* **EXERCISE PROMPT**
All lines in the material with the string "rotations" should be listed.

* **SUPPLIED MATERIAL**

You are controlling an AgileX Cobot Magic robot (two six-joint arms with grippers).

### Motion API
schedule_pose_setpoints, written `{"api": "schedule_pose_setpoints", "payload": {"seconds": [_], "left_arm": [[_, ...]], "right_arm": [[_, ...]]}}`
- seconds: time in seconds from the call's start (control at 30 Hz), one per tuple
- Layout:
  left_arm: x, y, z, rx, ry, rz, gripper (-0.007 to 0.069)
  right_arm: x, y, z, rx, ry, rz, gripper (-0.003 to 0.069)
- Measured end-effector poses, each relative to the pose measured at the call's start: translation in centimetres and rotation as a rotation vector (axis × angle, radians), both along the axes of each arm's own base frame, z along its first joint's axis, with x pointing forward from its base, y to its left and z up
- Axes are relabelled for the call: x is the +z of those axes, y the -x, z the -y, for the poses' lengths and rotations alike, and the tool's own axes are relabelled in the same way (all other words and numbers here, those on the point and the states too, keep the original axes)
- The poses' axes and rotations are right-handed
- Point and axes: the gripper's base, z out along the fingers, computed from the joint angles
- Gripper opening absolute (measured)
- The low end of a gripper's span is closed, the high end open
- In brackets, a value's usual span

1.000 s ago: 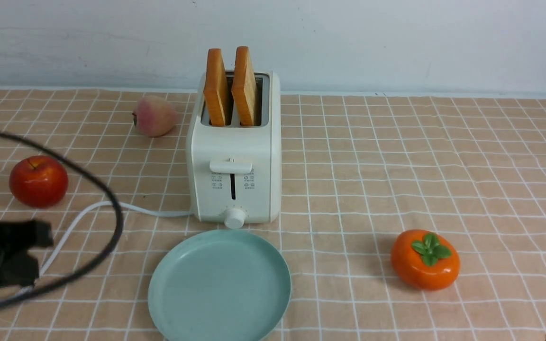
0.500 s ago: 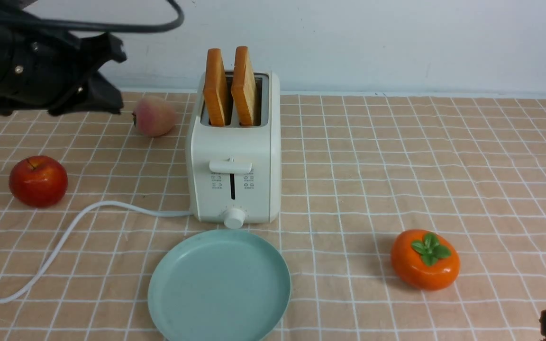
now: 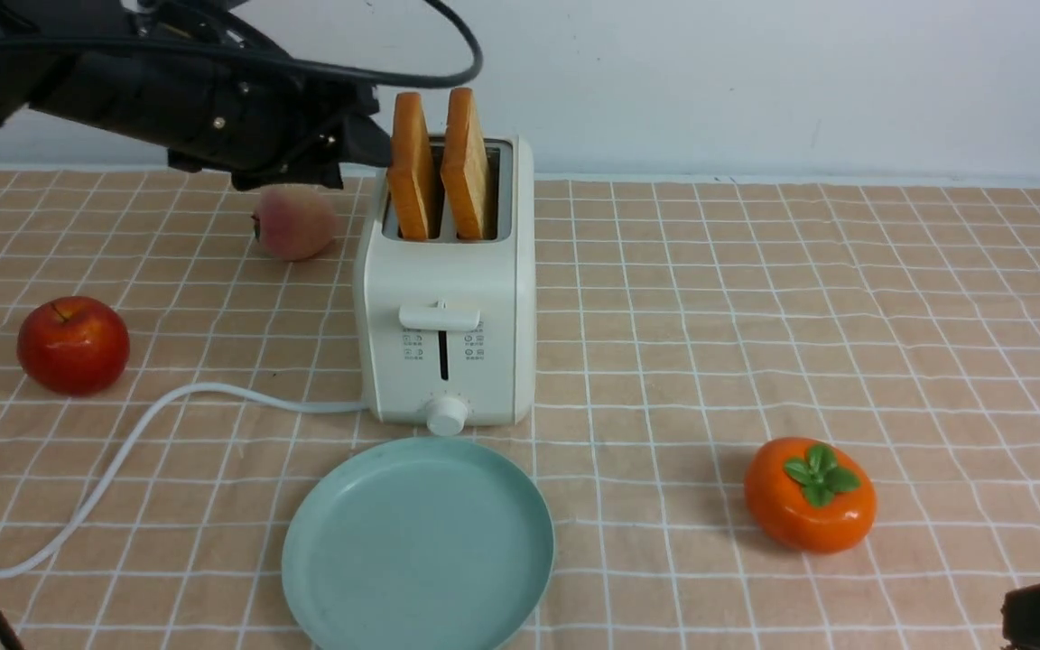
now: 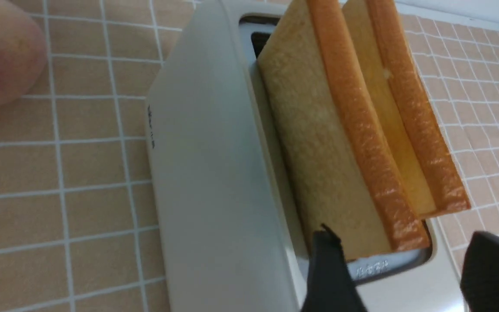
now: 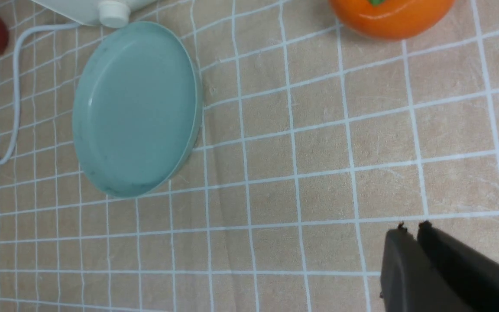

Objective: Take toasted bread from bread machine on light coffee tablecloth place on plate.
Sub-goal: 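Reach for a toast slice standing in the toaster with the left gripper, then place the slice of bread on the plate with the left gripper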

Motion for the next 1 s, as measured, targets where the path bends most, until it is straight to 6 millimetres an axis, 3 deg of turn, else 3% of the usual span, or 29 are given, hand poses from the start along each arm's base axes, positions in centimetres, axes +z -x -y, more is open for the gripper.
{"api": "schedule_pose_setpoints", "payload": {"seconds": [0.2, 0.37, 0.5, 0.57, 0.6, 0.63, 0.73, 0.83, 0.9, 0.93, 1.0], "left_arm": [[-1.3, -1.0, 1.4, 0.013, -0.01, 0.035, 0.0462], [-1.9, -1.4, 1.7, -0.004, -0.035, 0.044, 0.0454], [-2.1, -1.6, 1.7, 0.007, -0.036, 0.051, 0.0337], [-1.8, -1.5, 1.6, 0.008, -0.037, 0.059, 0.0126], [-1.7, -1.4, 1.6, 0.008, -0.037, 0.061, 0.0112], [-0.9, -1.1, 1.5, 0.007, -0.037, 0.081, 0.0043], [0.4, -0.4, 1.4, 0.008, -0.032, 0.114, 0.0046], [5.1, 2.4, 0.8, 0.002, -0.024, 0.224, 0.0052], [7.4, 4.3, 0.5, -0.019, -0.036, 0.269, 0.0052], [7.6, 4.6, 0.5, -0.027, -0.039, 0.267, 0.0052], [9.9, 7.5, 0.2, -0.077, -0.069, 0.285, 0.0052]], "right_arm": [[-1.9, 0.3, -0.1, -0.025, -0.031, -0.044, 0.0053], [-2.0, 0.2, -0.1, -0.038, -0.037, -0.036, 0.0059], [-2.0, 0.1, -0.1, -0.045, -0.043, -0.028, 0.0065], [-1.9, 0.1, 0.0, -0.046, -0.044, -0.026, 0.0069], [-1.9, 0.1, 0.0, -0.046, -0.044, -0.026, 0.007], [-1.9, 0.1, 0.0, -0.046, -0.043, -0.025, 0.0072], [-1.9, 0.0, 0.0, -0.044, -0.039, -0.018, 0.0072], [-1.9, -0.1, 0.0, -0.033, -0.021, 0.008, 0.0074], [-1.8, -0.1, 0.1, -0.033, -0.018, 0.016, 0.0074], [-1.8, -0.2, 0.1, -0.034, -0.018, 0.018, 0.0074], [-1.8, -0.2, 0.1, -0.037, -0.015, 0.03, 0.0076]]}}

* **EXERCISE ANSWER**
- Axes are relabelled for the call: x is the +z of those axes, y the -x, z the -y, for the poses' lengths and rotations alike, and the tool's own axes are relabelled in the same way (all other words and numbers here, those on the point and the states too, keep the original axes)
- The poses' axes and rotations are right-handed

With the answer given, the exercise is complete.